> Task input:
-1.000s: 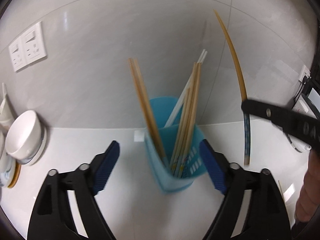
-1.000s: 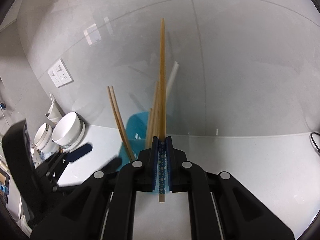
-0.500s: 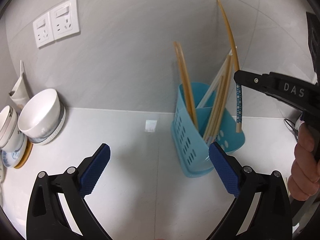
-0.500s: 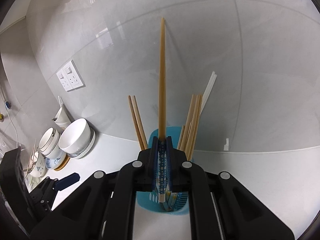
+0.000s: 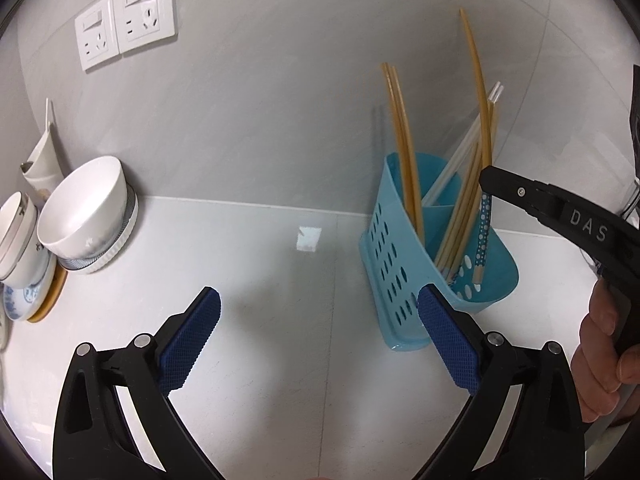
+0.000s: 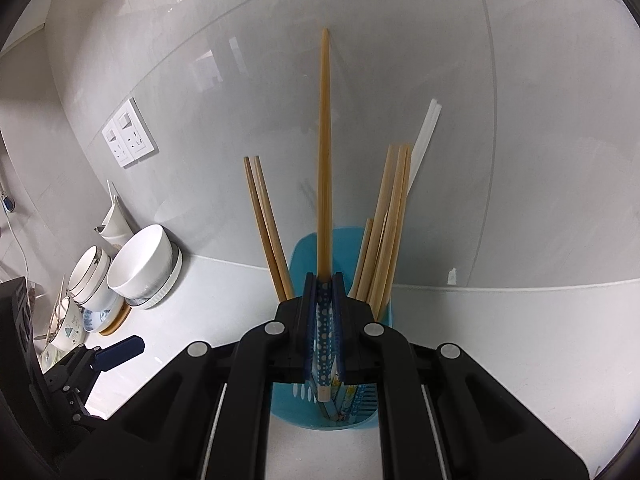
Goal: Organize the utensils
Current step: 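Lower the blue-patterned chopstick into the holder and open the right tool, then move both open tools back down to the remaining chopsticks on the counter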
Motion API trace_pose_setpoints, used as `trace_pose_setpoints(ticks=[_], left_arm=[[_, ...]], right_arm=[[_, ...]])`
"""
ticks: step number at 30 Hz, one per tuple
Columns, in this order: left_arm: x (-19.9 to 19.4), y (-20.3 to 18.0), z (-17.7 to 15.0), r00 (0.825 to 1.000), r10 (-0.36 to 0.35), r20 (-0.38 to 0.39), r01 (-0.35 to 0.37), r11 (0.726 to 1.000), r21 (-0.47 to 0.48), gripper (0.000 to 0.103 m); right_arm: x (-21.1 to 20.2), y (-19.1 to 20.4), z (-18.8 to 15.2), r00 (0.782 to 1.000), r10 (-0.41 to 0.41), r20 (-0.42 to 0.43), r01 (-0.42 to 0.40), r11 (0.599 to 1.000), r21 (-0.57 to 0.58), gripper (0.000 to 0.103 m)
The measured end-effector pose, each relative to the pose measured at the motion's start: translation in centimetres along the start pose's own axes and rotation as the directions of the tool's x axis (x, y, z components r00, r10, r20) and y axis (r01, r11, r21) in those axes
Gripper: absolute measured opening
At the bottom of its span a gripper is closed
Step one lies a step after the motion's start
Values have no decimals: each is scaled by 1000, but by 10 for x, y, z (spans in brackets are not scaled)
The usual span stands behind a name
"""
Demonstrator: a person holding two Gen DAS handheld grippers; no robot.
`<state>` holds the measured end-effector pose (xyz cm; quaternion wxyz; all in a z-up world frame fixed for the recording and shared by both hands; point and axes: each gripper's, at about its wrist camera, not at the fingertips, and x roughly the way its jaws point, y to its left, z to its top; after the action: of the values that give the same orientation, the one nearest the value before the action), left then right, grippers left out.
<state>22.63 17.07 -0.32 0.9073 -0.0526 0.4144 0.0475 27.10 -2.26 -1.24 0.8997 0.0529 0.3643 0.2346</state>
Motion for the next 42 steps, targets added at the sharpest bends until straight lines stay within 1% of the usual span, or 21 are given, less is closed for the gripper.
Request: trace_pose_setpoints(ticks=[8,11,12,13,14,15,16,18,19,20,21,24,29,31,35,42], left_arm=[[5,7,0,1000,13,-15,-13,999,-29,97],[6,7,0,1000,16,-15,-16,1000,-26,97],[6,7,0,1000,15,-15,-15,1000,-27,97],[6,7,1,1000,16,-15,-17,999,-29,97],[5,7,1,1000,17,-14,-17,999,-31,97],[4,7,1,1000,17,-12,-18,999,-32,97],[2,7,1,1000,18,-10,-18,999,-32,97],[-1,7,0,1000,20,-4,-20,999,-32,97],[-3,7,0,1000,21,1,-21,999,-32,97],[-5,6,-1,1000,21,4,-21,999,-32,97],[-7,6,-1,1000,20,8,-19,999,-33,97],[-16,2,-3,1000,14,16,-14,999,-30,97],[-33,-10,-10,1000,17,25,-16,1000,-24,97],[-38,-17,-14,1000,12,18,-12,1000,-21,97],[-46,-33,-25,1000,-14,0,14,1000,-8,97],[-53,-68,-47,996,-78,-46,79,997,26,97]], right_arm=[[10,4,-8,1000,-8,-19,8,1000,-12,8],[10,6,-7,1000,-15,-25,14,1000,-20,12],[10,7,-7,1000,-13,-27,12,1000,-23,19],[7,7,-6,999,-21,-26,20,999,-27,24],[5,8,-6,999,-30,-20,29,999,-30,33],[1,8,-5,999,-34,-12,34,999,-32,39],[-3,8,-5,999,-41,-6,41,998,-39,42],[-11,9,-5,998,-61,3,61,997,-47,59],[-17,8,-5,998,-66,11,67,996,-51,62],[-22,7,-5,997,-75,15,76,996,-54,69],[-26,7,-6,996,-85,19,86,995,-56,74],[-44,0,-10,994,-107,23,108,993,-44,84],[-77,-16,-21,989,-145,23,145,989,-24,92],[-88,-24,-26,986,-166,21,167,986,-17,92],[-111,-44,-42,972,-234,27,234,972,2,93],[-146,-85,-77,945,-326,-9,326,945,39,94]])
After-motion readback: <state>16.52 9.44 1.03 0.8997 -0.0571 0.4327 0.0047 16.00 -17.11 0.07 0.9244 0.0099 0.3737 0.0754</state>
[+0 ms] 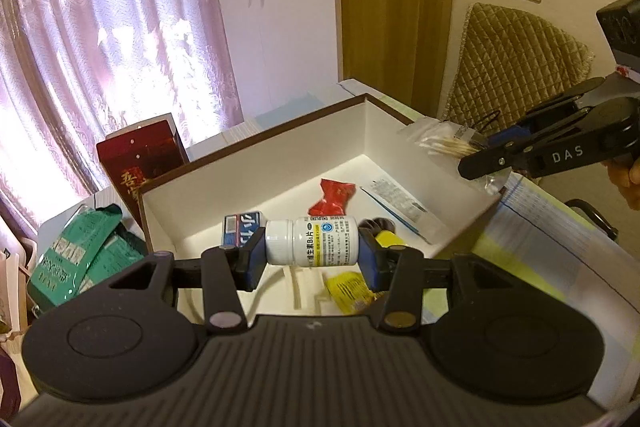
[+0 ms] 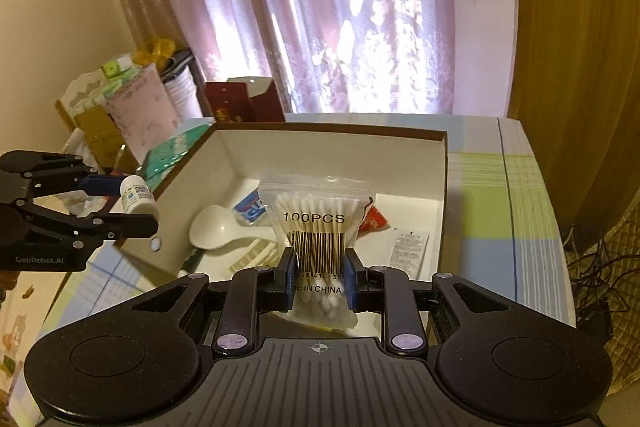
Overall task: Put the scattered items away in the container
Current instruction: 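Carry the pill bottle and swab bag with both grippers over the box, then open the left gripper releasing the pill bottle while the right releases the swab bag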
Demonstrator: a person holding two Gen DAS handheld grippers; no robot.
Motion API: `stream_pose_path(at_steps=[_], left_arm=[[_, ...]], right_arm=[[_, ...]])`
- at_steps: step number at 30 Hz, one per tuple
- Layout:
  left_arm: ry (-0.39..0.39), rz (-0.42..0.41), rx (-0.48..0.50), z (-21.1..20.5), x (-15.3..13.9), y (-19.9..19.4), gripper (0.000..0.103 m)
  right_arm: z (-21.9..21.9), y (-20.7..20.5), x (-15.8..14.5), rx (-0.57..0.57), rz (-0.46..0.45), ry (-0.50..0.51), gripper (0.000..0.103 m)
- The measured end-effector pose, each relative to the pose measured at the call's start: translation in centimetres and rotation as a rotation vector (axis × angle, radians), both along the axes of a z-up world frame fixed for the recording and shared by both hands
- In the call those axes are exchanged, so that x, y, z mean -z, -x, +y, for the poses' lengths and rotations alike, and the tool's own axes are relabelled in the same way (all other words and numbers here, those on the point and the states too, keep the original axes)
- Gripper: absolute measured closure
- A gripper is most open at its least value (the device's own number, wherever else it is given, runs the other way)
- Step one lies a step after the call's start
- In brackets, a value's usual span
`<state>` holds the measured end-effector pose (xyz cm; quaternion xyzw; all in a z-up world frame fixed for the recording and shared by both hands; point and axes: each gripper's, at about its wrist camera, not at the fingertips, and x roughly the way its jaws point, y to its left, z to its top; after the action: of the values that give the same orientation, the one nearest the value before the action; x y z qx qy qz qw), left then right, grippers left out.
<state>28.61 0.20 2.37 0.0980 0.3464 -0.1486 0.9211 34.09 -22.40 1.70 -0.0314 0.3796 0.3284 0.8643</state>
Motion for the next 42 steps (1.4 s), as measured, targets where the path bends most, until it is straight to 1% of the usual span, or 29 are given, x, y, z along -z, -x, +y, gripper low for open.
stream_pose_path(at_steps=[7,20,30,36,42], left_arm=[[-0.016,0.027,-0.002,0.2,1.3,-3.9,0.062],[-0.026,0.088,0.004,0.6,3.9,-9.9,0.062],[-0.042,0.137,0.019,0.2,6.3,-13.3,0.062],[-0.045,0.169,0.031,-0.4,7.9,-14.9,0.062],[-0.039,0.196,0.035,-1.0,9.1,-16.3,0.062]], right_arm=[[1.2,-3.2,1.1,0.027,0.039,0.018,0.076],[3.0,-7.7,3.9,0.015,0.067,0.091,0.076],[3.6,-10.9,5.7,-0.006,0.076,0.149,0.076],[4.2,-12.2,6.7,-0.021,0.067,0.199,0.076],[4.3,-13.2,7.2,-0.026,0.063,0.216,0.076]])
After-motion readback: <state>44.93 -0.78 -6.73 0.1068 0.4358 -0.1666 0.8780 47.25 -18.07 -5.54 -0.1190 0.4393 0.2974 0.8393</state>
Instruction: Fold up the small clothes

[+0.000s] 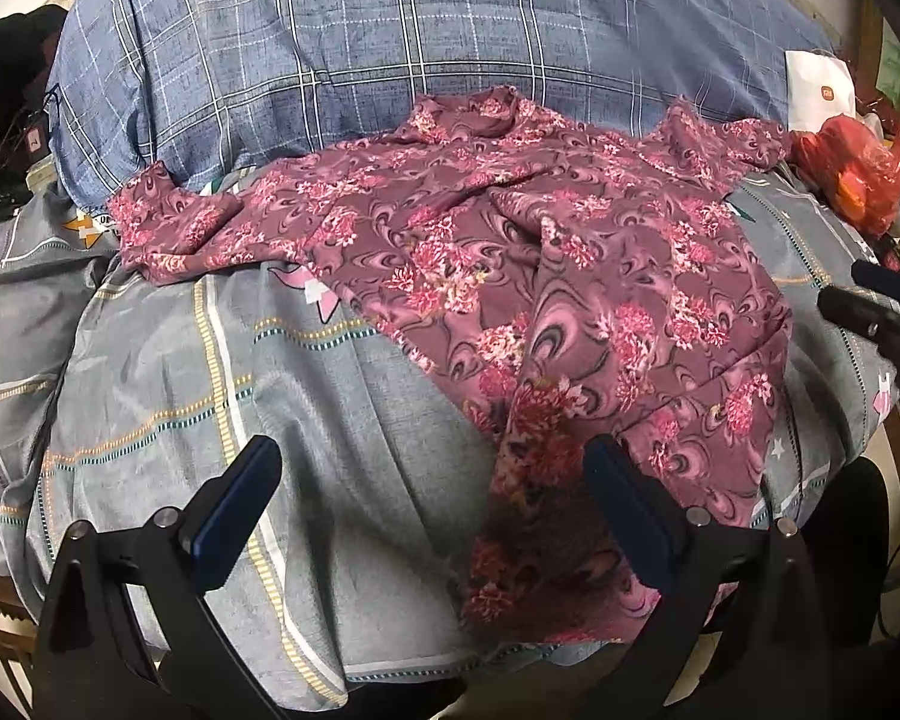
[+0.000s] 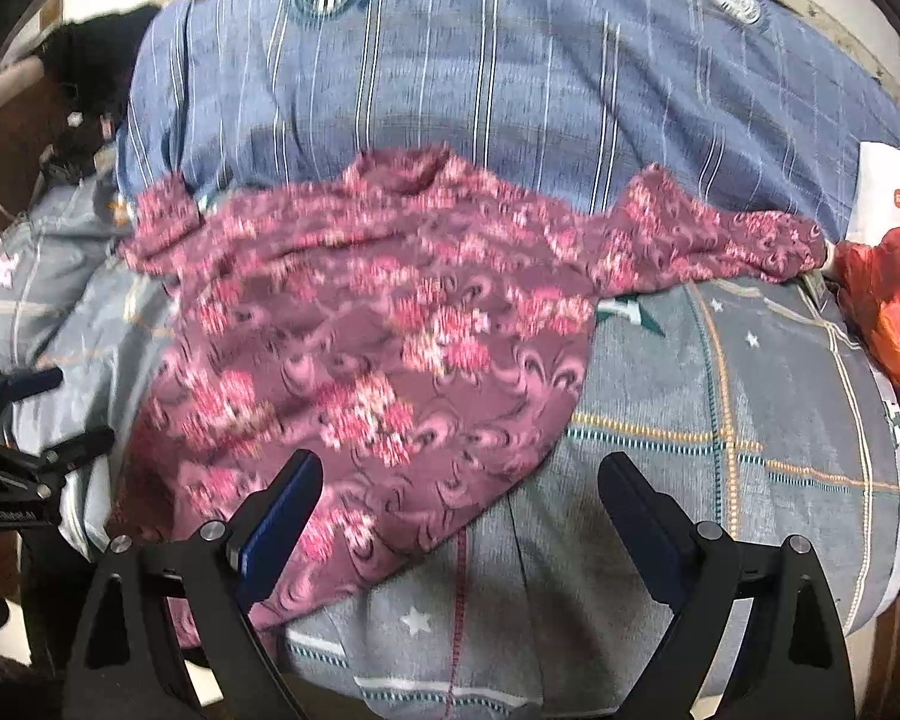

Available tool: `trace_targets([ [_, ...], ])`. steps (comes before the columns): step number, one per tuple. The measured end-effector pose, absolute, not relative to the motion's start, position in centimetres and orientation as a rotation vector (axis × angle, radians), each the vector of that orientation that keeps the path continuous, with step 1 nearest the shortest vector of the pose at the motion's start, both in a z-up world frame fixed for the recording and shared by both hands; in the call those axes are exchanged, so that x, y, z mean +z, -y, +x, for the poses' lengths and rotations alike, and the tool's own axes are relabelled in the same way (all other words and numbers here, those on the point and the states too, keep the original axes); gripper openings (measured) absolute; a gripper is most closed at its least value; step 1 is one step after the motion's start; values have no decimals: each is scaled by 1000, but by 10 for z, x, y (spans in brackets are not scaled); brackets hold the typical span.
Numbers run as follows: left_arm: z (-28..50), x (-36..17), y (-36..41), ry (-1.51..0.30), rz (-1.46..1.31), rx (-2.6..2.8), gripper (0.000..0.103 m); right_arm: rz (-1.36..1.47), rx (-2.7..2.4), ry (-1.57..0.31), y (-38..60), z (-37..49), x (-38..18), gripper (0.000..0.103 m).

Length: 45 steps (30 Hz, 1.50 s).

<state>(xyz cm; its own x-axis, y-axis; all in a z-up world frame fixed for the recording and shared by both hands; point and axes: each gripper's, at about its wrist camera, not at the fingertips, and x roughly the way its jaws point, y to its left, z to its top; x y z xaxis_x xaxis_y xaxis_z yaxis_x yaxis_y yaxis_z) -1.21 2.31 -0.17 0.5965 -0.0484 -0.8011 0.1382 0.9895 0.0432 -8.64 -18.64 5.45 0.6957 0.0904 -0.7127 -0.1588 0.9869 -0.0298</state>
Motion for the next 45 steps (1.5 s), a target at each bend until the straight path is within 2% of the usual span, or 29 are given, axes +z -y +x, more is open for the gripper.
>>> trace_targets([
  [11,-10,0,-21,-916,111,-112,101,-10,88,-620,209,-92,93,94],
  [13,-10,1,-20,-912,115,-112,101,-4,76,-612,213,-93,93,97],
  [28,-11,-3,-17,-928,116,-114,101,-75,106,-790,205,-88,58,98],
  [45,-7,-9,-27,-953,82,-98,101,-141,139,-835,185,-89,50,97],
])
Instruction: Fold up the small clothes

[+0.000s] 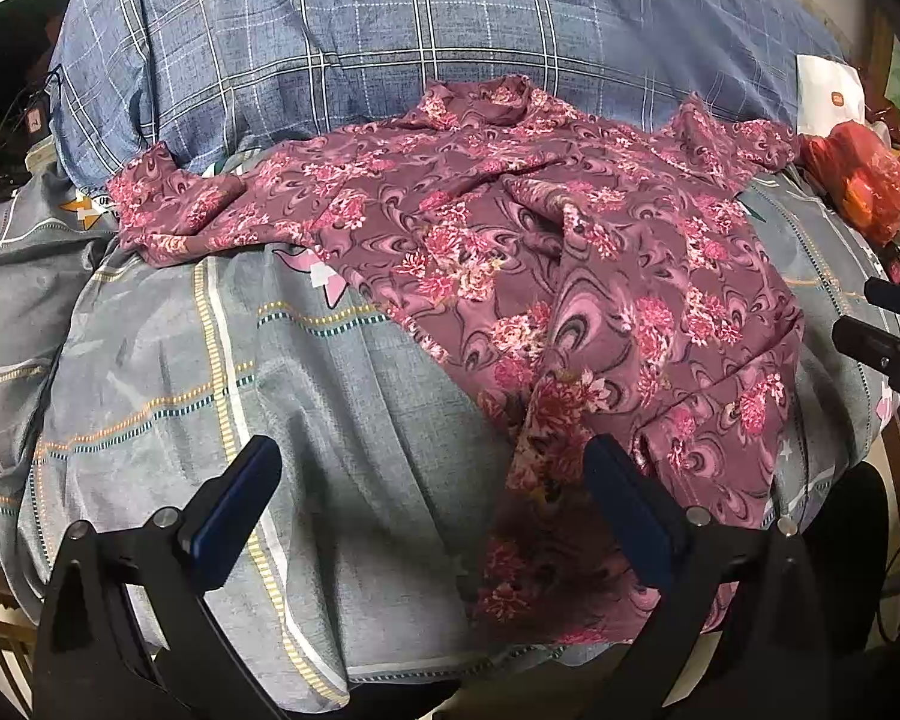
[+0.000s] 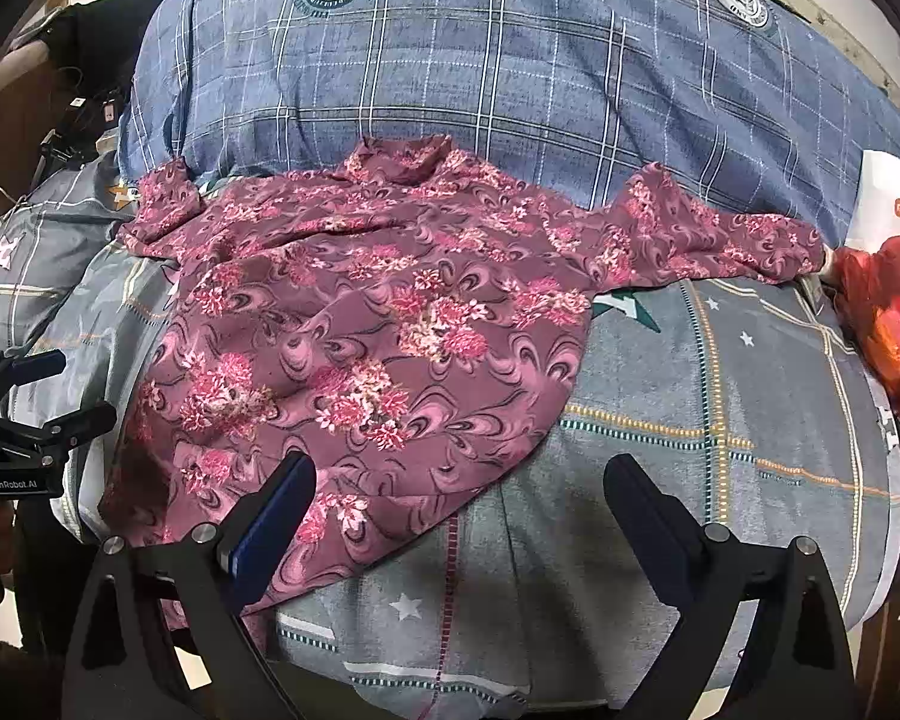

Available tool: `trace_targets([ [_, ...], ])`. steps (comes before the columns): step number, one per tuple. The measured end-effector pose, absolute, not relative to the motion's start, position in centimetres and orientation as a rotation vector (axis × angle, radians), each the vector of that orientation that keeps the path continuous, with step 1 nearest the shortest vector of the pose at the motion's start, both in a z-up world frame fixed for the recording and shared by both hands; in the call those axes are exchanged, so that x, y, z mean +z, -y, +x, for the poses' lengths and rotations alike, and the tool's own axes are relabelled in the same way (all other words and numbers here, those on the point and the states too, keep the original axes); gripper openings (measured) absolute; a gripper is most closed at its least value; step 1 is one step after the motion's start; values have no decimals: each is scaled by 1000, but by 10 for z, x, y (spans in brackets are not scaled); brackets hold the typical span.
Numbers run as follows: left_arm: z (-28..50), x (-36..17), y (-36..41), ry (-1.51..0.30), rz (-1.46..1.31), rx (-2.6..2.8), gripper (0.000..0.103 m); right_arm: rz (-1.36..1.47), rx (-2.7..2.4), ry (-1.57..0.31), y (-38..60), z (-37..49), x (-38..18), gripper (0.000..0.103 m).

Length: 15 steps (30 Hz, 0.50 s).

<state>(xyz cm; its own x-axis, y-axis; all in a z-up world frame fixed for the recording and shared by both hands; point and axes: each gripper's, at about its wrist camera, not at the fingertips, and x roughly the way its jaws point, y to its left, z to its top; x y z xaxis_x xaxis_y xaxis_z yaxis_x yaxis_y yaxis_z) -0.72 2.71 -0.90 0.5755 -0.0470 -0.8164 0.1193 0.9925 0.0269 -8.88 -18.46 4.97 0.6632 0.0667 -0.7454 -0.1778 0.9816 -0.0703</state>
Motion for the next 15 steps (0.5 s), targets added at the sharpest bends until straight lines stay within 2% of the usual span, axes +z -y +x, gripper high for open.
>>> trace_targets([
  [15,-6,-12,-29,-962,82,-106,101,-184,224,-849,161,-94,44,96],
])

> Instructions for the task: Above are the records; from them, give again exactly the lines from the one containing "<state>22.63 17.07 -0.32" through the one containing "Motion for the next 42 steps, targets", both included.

> Exercise response:
<state>22.63 17.07 -0.32 0.9073 -0.0526 0.4144 0.0475 27.10 -2.26 -1.24 0.8997 0.0529 0.3643 0.2346</state>
Motion for the next 42 steps, targets added at the sharpest bends until straight lines stay within 1% of the usual span, or 21 are given, less is closed for the gripper.

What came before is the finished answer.